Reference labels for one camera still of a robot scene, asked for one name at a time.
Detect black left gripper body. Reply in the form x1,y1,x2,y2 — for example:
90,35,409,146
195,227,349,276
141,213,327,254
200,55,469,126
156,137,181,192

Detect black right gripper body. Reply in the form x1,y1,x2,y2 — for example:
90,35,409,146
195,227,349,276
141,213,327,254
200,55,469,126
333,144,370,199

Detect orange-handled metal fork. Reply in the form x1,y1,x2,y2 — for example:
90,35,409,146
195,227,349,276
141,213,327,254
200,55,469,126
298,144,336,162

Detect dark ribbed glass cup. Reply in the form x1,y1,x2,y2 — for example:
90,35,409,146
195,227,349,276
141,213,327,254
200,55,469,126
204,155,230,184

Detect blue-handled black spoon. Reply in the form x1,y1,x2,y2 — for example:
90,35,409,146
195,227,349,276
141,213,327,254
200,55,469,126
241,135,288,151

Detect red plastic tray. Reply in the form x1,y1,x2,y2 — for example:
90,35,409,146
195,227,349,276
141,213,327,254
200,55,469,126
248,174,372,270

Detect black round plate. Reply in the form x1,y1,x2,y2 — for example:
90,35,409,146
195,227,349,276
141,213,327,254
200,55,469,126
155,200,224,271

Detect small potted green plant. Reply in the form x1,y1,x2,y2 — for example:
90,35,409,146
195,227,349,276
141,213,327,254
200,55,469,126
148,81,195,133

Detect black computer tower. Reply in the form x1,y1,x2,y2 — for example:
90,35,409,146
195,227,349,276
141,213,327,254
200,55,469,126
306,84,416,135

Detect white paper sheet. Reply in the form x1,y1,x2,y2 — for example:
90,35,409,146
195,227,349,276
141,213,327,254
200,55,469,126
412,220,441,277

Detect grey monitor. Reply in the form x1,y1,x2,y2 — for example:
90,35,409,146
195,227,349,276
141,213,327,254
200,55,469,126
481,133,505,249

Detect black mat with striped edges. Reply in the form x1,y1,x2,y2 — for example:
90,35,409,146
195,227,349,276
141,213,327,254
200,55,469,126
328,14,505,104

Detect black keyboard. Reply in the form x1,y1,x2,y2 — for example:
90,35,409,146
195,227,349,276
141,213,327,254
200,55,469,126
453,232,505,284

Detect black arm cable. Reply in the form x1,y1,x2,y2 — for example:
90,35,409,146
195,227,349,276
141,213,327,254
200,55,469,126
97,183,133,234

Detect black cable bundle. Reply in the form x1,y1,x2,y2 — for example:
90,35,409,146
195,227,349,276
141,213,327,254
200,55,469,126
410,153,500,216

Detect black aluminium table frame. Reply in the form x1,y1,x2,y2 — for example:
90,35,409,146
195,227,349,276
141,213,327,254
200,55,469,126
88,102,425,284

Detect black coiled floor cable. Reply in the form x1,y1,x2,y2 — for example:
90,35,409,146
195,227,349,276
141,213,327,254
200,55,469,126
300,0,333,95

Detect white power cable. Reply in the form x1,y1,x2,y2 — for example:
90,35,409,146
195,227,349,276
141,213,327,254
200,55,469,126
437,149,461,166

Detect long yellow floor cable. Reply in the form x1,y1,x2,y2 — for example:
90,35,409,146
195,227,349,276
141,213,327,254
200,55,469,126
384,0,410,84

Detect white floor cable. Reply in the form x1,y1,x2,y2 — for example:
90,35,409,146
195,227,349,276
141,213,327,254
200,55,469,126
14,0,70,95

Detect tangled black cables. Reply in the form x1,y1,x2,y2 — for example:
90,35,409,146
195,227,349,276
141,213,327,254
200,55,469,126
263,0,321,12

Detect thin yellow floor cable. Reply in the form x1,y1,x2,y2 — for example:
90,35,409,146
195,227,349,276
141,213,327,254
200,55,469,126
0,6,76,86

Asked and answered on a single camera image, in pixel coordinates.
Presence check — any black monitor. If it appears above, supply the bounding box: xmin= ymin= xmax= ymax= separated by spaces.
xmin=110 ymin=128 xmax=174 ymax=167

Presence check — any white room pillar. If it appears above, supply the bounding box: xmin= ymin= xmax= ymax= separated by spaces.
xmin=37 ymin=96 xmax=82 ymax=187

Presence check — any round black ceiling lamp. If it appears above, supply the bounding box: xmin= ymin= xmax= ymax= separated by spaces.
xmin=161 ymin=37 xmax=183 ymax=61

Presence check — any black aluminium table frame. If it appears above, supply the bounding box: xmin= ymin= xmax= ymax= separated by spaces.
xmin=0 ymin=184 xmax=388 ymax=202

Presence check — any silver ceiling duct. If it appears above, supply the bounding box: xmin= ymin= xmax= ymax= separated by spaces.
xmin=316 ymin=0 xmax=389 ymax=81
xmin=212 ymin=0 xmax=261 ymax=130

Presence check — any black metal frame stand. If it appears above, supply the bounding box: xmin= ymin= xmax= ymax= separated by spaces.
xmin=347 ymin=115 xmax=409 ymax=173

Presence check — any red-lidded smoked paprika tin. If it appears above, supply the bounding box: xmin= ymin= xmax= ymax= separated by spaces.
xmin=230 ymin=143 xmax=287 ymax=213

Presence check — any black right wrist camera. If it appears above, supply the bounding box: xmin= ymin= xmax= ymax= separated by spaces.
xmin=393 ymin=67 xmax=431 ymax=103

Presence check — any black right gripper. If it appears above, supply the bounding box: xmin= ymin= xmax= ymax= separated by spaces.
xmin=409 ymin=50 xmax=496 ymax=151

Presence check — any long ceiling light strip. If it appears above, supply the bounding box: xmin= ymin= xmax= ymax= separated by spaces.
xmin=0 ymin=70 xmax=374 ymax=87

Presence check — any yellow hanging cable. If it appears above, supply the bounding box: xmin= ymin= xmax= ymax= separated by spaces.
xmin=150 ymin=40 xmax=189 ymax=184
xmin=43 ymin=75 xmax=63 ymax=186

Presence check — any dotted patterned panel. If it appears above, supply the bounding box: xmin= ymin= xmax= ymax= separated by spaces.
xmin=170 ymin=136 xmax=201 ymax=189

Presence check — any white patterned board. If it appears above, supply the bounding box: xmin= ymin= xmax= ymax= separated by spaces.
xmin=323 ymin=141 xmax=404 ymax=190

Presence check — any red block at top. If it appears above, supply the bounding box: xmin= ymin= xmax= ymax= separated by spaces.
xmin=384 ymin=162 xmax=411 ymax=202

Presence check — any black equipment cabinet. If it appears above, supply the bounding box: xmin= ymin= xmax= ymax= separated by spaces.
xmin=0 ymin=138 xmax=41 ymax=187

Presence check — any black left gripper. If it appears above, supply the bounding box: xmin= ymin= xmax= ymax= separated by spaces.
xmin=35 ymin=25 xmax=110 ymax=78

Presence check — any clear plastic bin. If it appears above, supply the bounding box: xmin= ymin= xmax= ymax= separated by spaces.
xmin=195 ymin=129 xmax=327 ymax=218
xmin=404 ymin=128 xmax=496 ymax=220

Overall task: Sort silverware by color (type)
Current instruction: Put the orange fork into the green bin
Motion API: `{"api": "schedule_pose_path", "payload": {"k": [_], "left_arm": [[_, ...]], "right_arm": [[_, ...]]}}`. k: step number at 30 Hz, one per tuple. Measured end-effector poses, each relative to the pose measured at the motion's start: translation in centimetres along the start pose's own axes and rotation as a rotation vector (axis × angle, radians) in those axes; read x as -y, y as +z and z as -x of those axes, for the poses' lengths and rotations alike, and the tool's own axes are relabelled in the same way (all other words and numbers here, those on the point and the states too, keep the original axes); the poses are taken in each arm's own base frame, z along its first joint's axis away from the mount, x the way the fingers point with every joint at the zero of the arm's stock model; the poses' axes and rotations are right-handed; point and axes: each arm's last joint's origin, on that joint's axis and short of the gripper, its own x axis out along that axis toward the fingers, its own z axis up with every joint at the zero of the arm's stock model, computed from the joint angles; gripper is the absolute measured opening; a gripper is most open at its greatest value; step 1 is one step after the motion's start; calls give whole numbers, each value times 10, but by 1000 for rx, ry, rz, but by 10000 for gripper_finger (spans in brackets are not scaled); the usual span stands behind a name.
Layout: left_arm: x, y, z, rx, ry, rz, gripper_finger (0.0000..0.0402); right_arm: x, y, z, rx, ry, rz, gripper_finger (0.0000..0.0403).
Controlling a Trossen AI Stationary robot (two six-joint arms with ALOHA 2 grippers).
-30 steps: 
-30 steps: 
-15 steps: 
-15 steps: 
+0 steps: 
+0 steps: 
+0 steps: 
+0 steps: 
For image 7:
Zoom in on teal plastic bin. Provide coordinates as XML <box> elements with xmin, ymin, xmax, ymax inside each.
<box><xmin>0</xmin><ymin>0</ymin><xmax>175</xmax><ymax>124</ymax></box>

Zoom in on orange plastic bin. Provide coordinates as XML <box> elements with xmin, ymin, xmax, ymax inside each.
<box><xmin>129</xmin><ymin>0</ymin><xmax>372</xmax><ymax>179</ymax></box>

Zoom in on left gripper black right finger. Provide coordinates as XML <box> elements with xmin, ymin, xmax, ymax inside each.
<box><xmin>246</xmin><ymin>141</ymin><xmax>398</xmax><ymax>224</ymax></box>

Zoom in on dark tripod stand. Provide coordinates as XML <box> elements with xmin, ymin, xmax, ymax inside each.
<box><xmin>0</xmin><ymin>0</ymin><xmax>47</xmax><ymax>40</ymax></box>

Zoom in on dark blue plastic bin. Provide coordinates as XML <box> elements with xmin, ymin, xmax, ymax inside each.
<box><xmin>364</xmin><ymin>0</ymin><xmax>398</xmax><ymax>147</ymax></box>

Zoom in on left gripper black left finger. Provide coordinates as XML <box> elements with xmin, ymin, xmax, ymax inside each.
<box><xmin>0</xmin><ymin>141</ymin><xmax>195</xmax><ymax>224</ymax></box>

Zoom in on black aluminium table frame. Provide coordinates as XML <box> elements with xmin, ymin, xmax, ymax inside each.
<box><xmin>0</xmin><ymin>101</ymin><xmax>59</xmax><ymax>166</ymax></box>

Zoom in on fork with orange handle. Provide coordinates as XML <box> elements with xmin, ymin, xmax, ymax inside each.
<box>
-*-*-
→ Activity: Within the entries, how many lines contain the word "robot"? Answer with a number alone.

→ Solution: 2